What you have to do: The full set of entries below needs to be written out exactly.

+++

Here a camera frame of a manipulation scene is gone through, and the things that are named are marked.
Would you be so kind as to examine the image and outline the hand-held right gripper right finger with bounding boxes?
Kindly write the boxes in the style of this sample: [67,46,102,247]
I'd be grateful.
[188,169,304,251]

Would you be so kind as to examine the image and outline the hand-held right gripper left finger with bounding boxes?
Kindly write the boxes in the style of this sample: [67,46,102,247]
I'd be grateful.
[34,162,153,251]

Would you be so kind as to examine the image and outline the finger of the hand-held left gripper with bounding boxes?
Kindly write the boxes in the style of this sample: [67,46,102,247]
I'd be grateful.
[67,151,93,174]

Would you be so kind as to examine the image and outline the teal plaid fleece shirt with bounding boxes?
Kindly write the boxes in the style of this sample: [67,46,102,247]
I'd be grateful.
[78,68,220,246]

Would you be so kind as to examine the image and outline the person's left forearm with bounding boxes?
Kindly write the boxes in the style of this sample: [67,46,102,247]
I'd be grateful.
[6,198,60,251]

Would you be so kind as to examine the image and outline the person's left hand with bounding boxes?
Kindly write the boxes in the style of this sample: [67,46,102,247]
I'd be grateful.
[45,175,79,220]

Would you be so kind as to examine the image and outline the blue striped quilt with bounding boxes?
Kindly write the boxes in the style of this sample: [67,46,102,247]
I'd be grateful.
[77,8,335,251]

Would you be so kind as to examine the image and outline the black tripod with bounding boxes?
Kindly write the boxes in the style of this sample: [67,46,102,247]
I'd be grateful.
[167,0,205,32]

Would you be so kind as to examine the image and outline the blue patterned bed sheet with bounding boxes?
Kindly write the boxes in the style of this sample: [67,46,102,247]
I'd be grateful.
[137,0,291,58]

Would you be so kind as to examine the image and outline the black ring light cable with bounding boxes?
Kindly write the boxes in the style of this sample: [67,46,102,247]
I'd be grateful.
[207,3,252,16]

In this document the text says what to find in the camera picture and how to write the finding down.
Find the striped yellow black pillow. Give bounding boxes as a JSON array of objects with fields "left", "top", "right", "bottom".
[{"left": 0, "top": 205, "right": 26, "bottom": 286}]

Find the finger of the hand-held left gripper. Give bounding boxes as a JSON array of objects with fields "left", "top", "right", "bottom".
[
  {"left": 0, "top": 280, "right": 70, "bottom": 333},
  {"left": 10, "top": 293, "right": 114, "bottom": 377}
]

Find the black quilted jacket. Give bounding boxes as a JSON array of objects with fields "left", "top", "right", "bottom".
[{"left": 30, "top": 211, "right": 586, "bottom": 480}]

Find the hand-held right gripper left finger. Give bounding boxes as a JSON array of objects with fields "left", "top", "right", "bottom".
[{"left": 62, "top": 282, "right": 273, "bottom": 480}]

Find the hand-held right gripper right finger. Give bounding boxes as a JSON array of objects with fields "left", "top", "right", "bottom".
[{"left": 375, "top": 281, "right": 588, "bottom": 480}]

+++

Result below:
Here a camera frame of a manipulation scene is gone through, and the things that are named are marked.
Would you be so kind as to examine the image and outline the hand-held right gripper right finger with bounding boxes?
Kindly write the boxes in the style of this sample: [67,46,102,247]
I'd be grateful.
[188,169,304,251]

Would you be so kind as to examine the image and outline the hand-held right gripper left finger with bounding boxes?
Kindly write the boxes in the style of this sample: [67,46,102,247]
I'd be grateful.
[34,162,153,251]

Would you be so kind as to examine the image and outline the finger of the hand-held left gripper with bounding boxes?
Kindly write the boxes in the style of this sample: [67,46,102,247]
I'd be grateful.
[67,151,93,174]

Would you be so kind as to examine the image and outline the teal plaid fleece shirt with bounding boxes?
Kindly write the boxes in the style of this sample: [67,46,102,247]
I'd be grateful.
[78,68,220,246]

Would you be so kind as to examine the image and outline the person's left forearm with bounding boxes?
Kindly write the boxes in the style of this sample: [67,46,102,247]
I'd be grateful.
[6,198,60,251]

Would you be so kind as to examine the image and outline the person's left hand with bounding boxes?
Kindly write the boxes in the style of this sample: [67,46,102,247]
I'd be grateful.
[45,175,79,220]

Would you be so kind as to examine the image and outline the blue striped quilt with bounding boxes?
Kindly write the boxes in the style of this sample: [67,46,102,247]
I'd be grateful.
[77,8,335,251]

Would you be so kind as to examine the image and outline the black tripod with bounding boxes?
Kindly write the boxes in the style of this sample: [67,46,102,247]
I'd be grateful.
[167,0,205,32]

Would you be so kind as to examine the image and outline the blue patterned bed sheet with bounding boxes?
Kindly write the boxes in the style of this sample: [67,46,102,247]
I'd be grateful.
[137,0,291,58]

Would you be so kind as to examine the image and outline the black ring light cable with bounding boxes?
Kindly write the boxes in the style of this sample: [67,46,102,247]
I'd be grateful.
[207,3,252,16]

In this document the text says what to find in the camera picture and how to write the finding down.
Find the striped yellow black pillow. Give bounding boxes as a JSON array of objects with fields "left", "top", "right", "bottom".
[{"left": 0, "top": 205, "right": 26, "bottom": 286}]

Find the finger of the hand-held left gripper. Give bounding boxes as a JSON array of objects with fields "left", "top", "right", "bottom".
[
  {"left": 0, "top": 280, "right": 70, "bottom": 333},
  {"left": 10, "top": 293, "right": 114, "bottom": 377}
]

Find the black quilted jacket. Give bounding boxes as a JSON array of objects with fields "left", "top", "right", "bottom".
[{"left": 30, "top": 211, "right": 586, "bottom": 480}]

Find the hand-held right gripper left finger. Give bounding boxes as a JSON array of objects with fields "left", "top", "right", "bottom".
[{"left": 62, "top": 282, "right": 273, "bottom": 480}]

Find the hand-held right gripper right finger. Give bounding boxes as a JSON array of objects with fields "left", "top", "right", "bottom".
[{"left": 375, "top": 281, "right": 588, "bottom": 480}]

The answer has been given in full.